EXERCISE OBJECTIVE »
All lines at or after the one containing "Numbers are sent", up to the last line of the material, must be repeated exactly, and no others.

GIVEN INFORMATION »
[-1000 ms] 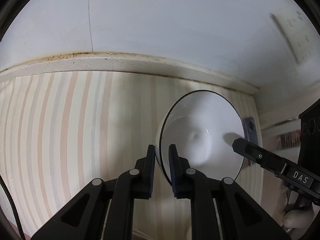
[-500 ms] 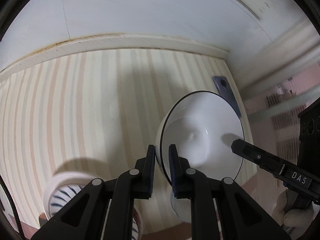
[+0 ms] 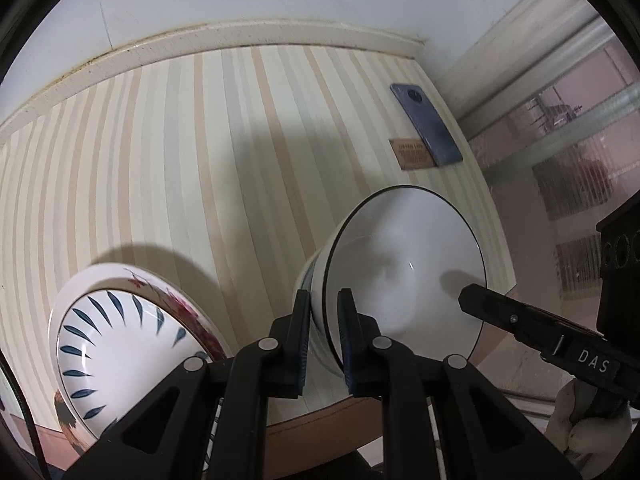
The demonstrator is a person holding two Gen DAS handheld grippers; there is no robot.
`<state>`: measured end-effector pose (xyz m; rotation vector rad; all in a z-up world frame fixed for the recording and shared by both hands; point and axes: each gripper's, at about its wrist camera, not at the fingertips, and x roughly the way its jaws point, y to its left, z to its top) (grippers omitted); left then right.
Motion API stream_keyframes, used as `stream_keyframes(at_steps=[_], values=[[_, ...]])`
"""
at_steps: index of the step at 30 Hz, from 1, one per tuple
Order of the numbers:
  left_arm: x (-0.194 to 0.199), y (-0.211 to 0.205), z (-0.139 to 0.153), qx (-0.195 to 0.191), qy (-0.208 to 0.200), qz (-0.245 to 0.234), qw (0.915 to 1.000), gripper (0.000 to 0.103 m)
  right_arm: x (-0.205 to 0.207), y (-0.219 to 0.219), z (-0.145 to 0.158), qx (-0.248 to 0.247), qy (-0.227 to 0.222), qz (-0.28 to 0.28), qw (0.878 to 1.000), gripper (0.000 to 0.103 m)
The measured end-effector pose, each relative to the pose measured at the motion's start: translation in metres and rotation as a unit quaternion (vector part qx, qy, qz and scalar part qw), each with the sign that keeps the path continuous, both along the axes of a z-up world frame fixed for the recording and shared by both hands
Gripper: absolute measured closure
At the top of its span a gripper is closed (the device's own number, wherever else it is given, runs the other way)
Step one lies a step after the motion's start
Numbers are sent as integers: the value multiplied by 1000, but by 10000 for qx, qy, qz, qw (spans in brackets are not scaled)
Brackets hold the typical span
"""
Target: Organize plates and bowls
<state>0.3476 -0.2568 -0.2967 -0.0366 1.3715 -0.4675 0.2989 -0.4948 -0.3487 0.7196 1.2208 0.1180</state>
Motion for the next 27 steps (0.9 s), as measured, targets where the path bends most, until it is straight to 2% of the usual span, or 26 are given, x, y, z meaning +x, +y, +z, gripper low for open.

SOLUTION »
Numbers are sent as integers: the value multiplied by 1000, but by 10000 for qx, qy, qz, qw (spans in brackets are not scaled)
Brackets hold the typical span
"""
Target: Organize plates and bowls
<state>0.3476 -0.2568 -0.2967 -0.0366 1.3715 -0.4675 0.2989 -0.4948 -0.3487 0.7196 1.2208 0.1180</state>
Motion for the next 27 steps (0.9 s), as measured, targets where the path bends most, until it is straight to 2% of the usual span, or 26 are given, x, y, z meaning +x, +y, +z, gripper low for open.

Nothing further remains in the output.